Por José Renato Nalini 26/11/2018 - 10:10 hs
A Sociedade do Amanhã
José Renato Nalini é Reitor da Uniregistral, docente universitário, palestrante e conferencista

 

A ficção da “sociedade civil” é cada vez mais fictícia. O que temos hoje? A minoria contente com sua vidinha e a maioria não tão silenciosa, urrando e não enxergando perspectivas.
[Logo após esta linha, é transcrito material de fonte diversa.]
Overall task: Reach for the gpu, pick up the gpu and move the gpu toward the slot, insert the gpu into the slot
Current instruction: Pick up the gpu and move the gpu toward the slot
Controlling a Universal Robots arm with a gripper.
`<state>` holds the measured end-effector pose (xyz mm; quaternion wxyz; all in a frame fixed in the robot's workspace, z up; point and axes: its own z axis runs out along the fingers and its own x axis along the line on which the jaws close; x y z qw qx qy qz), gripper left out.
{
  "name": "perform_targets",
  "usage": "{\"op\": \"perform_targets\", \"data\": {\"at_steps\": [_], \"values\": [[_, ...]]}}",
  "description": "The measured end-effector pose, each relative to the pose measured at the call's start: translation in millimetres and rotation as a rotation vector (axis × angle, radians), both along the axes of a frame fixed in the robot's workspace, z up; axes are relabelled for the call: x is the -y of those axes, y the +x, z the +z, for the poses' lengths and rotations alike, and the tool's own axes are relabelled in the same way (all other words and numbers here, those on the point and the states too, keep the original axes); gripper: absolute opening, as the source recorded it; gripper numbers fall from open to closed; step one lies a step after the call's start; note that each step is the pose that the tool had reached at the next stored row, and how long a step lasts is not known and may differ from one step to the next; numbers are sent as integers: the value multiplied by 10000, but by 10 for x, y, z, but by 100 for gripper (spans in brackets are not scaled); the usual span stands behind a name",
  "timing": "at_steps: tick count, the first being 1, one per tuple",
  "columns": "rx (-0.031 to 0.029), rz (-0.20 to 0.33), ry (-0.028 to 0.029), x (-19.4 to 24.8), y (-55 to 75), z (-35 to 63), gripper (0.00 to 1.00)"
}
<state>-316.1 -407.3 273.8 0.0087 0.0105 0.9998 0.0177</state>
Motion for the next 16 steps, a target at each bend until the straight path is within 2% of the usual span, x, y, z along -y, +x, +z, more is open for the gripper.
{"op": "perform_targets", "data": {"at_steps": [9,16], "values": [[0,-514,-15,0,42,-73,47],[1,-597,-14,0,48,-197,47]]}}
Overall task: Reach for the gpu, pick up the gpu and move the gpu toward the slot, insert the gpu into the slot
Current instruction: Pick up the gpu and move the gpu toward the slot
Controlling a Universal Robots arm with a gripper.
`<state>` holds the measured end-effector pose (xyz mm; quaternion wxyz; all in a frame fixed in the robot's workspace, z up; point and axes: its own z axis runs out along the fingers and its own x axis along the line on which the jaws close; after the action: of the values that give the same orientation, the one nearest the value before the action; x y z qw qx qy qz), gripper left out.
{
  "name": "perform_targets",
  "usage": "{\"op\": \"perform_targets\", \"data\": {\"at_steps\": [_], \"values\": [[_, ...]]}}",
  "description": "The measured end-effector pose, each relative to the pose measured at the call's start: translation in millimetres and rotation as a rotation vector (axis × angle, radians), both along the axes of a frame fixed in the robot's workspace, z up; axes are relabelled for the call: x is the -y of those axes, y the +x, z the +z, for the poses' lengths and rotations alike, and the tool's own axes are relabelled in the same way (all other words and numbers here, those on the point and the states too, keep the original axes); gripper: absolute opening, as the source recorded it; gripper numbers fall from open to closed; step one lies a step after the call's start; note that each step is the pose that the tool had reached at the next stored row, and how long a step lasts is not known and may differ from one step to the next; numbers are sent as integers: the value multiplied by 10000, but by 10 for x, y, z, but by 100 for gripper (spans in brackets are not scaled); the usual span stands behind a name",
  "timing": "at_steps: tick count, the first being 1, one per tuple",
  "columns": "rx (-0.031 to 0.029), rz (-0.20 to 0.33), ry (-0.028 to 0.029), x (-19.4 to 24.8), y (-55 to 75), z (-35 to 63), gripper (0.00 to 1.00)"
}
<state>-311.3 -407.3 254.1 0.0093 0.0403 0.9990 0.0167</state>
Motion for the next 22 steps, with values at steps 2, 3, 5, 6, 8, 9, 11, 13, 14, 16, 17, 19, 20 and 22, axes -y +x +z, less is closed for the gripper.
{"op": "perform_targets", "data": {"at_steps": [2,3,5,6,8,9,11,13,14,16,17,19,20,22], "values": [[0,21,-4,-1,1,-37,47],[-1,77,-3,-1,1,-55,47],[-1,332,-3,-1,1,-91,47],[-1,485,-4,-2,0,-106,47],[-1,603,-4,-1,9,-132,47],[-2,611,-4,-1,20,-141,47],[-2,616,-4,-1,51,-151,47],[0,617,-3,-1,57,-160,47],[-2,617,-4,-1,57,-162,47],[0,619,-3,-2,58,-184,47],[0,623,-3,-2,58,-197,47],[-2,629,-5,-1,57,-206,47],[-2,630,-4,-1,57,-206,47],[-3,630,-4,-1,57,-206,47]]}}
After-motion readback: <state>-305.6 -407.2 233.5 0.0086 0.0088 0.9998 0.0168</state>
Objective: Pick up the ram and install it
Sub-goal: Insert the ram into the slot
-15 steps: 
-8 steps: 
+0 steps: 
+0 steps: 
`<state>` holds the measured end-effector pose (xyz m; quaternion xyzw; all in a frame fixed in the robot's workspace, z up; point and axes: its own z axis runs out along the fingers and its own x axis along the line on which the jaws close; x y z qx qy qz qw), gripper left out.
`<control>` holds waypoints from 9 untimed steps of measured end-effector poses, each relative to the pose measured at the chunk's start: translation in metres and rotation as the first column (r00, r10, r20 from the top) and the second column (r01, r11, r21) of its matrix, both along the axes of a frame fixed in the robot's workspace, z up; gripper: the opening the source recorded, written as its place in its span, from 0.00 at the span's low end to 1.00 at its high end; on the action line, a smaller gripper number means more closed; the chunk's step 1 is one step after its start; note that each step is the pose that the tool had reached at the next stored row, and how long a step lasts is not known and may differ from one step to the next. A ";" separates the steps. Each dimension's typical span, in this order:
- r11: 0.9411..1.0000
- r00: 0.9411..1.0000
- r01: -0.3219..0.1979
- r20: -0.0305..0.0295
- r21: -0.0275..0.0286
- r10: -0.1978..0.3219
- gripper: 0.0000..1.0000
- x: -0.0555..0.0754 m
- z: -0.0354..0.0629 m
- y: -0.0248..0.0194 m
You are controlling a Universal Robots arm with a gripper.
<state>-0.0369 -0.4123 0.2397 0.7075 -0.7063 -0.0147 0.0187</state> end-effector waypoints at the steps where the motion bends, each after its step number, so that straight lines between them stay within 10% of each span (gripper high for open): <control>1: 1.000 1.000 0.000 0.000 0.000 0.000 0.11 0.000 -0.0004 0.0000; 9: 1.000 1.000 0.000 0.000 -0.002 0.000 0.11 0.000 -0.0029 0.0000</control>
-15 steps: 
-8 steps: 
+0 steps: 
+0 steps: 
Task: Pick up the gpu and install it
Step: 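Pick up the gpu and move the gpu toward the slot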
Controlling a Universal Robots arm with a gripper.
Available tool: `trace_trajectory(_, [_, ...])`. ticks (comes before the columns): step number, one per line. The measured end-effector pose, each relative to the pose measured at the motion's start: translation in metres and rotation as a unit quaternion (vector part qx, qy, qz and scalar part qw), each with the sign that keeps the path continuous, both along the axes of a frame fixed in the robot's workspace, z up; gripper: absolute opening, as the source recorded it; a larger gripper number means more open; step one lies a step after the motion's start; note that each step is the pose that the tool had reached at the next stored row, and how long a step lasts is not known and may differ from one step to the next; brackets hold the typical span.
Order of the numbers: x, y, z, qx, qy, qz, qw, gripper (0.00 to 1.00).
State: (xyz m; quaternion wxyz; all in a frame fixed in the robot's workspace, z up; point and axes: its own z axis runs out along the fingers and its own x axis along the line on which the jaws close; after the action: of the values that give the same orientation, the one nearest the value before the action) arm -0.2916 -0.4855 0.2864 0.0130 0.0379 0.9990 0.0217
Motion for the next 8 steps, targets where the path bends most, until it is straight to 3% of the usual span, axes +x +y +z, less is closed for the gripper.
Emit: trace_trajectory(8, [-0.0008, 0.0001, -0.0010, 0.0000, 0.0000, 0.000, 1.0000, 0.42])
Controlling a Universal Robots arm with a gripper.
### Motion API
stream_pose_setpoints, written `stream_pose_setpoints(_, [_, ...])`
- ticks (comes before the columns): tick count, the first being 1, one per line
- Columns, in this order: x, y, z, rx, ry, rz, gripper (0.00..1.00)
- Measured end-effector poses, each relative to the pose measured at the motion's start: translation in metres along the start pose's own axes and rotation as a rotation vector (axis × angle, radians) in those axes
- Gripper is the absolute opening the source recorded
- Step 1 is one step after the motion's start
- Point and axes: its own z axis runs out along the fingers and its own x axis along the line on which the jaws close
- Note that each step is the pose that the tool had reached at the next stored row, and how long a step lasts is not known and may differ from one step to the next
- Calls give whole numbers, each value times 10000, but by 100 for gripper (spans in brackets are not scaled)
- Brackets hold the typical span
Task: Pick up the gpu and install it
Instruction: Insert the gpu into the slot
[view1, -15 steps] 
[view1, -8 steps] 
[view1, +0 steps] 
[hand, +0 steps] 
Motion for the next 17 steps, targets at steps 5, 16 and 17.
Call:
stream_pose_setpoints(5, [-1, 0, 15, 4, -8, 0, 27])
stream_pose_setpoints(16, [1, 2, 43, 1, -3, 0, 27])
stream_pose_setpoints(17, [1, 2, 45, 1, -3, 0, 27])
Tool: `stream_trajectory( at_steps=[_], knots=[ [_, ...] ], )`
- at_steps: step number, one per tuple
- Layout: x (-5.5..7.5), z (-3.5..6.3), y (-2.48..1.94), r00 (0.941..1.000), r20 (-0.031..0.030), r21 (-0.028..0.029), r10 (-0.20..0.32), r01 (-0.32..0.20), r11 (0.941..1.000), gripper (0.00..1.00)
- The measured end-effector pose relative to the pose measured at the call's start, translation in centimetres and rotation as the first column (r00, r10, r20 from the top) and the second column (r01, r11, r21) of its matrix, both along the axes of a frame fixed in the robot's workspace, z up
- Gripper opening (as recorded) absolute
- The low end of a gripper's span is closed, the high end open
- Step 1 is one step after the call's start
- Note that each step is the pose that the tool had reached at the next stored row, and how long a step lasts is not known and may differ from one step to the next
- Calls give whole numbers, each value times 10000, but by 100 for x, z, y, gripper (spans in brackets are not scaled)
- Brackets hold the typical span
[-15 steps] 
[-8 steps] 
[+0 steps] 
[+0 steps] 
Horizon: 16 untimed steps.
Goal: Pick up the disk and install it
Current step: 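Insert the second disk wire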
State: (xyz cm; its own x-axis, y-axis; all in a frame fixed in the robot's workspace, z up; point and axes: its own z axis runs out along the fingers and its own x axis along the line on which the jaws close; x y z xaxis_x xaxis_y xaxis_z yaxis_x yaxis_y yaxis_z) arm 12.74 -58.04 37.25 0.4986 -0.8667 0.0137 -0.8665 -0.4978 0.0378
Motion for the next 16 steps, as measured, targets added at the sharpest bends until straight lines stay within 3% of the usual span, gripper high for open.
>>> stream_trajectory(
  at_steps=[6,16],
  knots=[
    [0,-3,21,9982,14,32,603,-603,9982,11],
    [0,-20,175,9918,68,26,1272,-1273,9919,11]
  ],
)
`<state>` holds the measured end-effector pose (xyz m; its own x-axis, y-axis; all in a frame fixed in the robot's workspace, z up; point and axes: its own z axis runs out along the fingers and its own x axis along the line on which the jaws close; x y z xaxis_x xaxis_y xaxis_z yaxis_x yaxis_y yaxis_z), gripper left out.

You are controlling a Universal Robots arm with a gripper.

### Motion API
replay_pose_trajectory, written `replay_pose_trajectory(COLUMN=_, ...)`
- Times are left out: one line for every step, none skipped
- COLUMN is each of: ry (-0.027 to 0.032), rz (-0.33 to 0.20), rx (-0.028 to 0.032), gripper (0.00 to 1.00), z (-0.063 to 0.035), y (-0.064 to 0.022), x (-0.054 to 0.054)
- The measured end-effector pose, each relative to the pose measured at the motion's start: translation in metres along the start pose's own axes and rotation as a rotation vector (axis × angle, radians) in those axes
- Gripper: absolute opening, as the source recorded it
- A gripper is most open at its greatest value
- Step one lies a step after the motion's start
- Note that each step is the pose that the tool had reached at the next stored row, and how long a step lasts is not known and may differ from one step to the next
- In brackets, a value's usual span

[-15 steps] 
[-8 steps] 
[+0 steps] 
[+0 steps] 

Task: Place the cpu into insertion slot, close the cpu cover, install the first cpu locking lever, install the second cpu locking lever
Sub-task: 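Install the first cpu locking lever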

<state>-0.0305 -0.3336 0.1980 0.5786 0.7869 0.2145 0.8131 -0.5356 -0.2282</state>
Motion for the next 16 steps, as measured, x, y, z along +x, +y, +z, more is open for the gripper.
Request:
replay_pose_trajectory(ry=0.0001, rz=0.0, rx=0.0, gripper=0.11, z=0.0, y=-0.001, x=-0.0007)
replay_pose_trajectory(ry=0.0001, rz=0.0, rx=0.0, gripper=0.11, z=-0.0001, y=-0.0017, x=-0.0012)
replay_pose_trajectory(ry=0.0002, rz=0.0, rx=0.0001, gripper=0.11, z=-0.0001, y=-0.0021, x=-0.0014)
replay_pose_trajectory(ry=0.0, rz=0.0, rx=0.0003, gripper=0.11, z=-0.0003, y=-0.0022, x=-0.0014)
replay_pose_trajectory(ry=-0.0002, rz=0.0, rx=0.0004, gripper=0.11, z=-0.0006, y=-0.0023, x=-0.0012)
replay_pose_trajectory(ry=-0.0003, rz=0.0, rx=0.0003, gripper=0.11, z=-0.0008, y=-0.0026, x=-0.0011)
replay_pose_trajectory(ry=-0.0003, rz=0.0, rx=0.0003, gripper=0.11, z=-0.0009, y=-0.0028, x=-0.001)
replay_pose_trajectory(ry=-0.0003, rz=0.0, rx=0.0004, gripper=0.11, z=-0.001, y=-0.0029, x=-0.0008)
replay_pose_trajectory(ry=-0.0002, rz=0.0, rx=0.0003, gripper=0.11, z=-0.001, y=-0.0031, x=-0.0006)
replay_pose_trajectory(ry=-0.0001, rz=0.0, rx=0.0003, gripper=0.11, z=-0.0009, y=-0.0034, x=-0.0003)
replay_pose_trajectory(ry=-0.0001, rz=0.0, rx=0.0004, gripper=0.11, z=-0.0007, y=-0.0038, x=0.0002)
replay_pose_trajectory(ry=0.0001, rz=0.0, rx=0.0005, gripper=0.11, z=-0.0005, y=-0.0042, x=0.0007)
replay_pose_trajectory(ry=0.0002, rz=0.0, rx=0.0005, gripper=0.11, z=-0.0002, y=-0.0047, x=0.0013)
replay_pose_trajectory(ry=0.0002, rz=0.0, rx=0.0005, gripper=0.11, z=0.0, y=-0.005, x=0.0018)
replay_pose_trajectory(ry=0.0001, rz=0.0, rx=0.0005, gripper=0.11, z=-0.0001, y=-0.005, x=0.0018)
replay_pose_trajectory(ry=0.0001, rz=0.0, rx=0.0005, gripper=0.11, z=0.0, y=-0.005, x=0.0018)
O Brasil piorou muito nas últimas décadas. O declínio dos valores é evidente. Há um déficit de confiança, carência quase absoluta de brio. Ética só no discurso. O consenso único é a falta de consenso em praticamente tudo.

 

Por incrível que pareça, a ciência e a tecnologia continuam a surpreender. Todos se comunicam com todos, as notícias atingem milhões em instantes. Propaga-se a informação e a falsidade com avidez. A violência é flagrante. Material e espiritual. Esta, sob a forma da insensibilidade, da invisibilidade da miséria. Da exclusão e do preconceito.

           

Que falta faz uma liderança séria! Alguém que tivesse discurso consistente, que formasse a maioria possível para traduzir aquilo de que o Brasil precisa para sair do atoleiro.

           

Na falta desse vulto deflagrador de uma cruzada, resta ao indivíduo e aos pequenos grupos assumir protagonismo salvífico. Valer-se da revolução tecnológica para impactar nichos de convivência. Há exemplos históricos. A 3ª Revolução Industrial alavancou a vida dos trabalhadores intelectuais, fazendo com que suas tarefas se tornassem mais leves do que a dos operários em indústria. Estes haviam deixado de esforços hercúleos em virtude da 2ª Revolução. Mas a 4ª deve trazer muito mais novidades.

           

Pouca gente prestou atenção ao que aconteceu entre 1988 e 2008: o trabalhador na indústria se tornou o precariado. Perda de postos de trabalho e estagnação salarial. Mas agora são os artífices de trabalho intelectual os ameaçados. A automação, a robótica e o poderoso algoritmo, em uso pela Inteligência Artificial, pode substituir os contadores, os advogados e outros profissionais.

           

Um exemplo: o escritório da Goldman Sachs em NY, no ano 2000, empregava 600 negociadores. Em 2017, apenas dois, a manusearem um programa automatizado de negociação. Há muita coisa em risco. No momento em que o anúncio de algumas vagas congrega dezenas de milhares de ansiosos desempregados, o desafio é tétrico. 65 milhões estão entre os que não têm postos de trabalho, os que procuram trabalhar e os desalentados que já desistiram.

           

Qual o projeto da política partidária para essa tragédia anunciada? Qual o desenho possível para a sociedade brasileira da próxima década?

 

José Renato Nalini é Reitor da Uniregistral, docente universitário, palestrante e conferencista.